RE: RARA-AVIS: Murderous geniuses

From: Kerry J. Schooley (
Date: 06 Apr 2004

At 06:37 AM 06/04/2004 +0800, you wrote:
>I'm not sure if Lou from The Killer Inside Me counts as a genius, though I'd
>like to mention it anyway since it's my choice for our new theme.
>When I think of murderous geniuses, I think of films, actually, especially
>the original version of The Vanishing.

I'm not sure this is a topic related to noir and hardboiled fiction, whether in movies or text.

Psychological mysteries carry many of the trappings of our genre (dark and spooky, or something like that,) but in the end, like earlier churches, psychology is the enabling institution for our faith in science and technology. The validity of genius has been discredited, I believe, by its evident cultural specificity, but it is still politically useful. In the end, it's a bunch of guys saying "Here are the things (especially abstract things) that we do well. If you can't do them too, then you're dumb and can have the hard, physical jobs that we don't want, or you can be drugged, or institutionalized, or written off entirely." Better to define the dumb when they're young so the mandate can be fulfilled.

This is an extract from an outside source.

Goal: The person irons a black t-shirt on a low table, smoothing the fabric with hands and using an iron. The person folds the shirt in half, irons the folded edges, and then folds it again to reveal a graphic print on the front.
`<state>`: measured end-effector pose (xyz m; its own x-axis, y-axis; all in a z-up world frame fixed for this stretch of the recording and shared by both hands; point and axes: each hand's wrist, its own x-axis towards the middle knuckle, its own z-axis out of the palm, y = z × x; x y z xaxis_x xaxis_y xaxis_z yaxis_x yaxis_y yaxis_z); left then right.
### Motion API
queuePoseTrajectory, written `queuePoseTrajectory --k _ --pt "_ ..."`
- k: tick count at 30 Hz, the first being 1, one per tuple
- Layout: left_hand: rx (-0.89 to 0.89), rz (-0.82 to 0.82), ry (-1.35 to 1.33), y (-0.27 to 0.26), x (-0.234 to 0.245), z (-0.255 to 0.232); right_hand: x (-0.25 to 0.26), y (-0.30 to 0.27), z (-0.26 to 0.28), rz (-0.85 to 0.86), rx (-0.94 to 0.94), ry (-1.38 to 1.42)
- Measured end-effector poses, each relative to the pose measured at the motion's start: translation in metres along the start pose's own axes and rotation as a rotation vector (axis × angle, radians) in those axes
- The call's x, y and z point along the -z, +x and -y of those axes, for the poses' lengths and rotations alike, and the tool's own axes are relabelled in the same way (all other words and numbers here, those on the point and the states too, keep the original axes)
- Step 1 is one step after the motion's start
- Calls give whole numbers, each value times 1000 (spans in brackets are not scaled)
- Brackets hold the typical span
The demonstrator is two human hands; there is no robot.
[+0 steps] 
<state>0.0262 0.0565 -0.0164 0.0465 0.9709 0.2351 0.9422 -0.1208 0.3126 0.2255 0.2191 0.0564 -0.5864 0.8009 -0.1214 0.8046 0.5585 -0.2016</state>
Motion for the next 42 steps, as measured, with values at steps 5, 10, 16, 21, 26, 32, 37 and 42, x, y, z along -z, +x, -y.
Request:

Okay, this is one of the mules I choose to whip. But the notion of a criminal genius defines someone with all the skills to fit in and prosper among the dominant culture, yet for some reason this person rejects the culture's espoused values. That reason is usually implied, or even stated as the psychological equivalent of "evil". Catch the evil monster, exterminate it and all is right with the world. That's not my idea of noir
(though I am given to understand some may disagree with my definitions.)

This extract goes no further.